Thomas Aquinas advanced a version of the omnipotence paradox by asking whether God could create a triangle with internal angles that did not add up to 180 degrees. As Aquinas put it in Summa contra Gentiles:
This can be done on a sphere, and not on a flat surface. The later invention of non-Euclidean geometry does not resolve this question; for one might as well ask, "If given the axioms of Riemannian geometry, can an omnipotent being create a triangle whose angles do not add up to more than 180 degrees?" In either case, the real question is whether an omnipotent being would have the ability to evade consequences that follow logically from a system of axioms that the being created.
A version of the paradox can also be seen in non-theological contexts. A similar problem occurs when accessing legislative or parliamentary sovereignty, which holds a specific legal institution to be omnipotent in legal power, and in particular such an institution's ability to regulate itself.

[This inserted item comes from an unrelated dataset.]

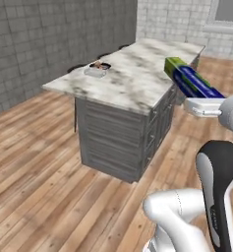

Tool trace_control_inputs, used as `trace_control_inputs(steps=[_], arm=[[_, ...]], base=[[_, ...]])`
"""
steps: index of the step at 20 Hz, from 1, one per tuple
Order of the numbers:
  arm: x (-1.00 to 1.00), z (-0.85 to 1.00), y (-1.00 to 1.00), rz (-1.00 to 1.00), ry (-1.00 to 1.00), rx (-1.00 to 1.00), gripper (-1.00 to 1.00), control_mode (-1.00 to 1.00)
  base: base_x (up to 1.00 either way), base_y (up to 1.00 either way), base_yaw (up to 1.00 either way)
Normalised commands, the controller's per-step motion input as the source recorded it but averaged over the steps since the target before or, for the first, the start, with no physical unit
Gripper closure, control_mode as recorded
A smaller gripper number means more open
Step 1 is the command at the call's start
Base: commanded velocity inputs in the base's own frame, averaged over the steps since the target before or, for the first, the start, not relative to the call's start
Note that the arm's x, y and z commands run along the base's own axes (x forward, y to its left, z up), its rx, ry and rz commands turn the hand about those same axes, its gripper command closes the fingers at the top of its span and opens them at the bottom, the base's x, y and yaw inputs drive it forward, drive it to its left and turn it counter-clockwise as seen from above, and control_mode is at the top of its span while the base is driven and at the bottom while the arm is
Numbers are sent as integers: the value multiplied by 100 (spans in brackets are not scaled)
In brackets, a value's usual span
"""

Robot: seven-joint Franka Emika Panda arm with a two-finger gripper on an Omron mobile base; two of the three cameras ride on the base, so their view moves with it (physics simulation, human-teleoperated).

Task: Retrieve the tupperware and aluminum foil from the cabinet and place them on the dining counter near the plate with onion and shrimp to prepare for storing leftovers.

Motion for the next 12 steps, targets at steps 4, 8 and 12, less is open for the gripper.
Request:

In a sense, the classic statement of the omnipotence paradox — a rock so heavy that its omnipotent creator cannot lift it — is grounded in Aristotelian science. After all, if we consider the stone's position relative to the sun the planet orbits around, one could hold that the stone is constantly lifted—strained though that interpretation would be in the present context. Modern physics indicates that the choice of phrasing about lifting stones should relate to acceleration; however, this does not in itself of course invalidate the fundamental concept of the generalized omnipotence paradox. However, one could easily modify the classic statement as follows: "An omnipotent being creates a universe that follows the laws of Aristotelian physics. Within this universe, can the omnipotent being create a stone so heavy that the being cannot lift it?"
Ethan Allen's Reason addresses the topics of original sin, theodicy and several others in classic Enlightenment fashion. In Chapter 3, section IV, he notes that "omnipotence itself" could not exempt animal life from mortality, since change and death are defining attributes of such life. He argues, "the one cannot be without the other, any more than there could be a compact number of mountains without valleys, or that I could exist and not exist at the same time, or that God should effect any other contradiction in nature." Labeled by his friends a Deist, Allen accepted the notion of a divine being, though throughout Reason he argues that even a divine being must be circumscribed by logic.
In Principles of Philosophy, Descartes tried refuting the existence of atoms with a variation of this argument, claiming God could not create things so indivisible that he could not divide them.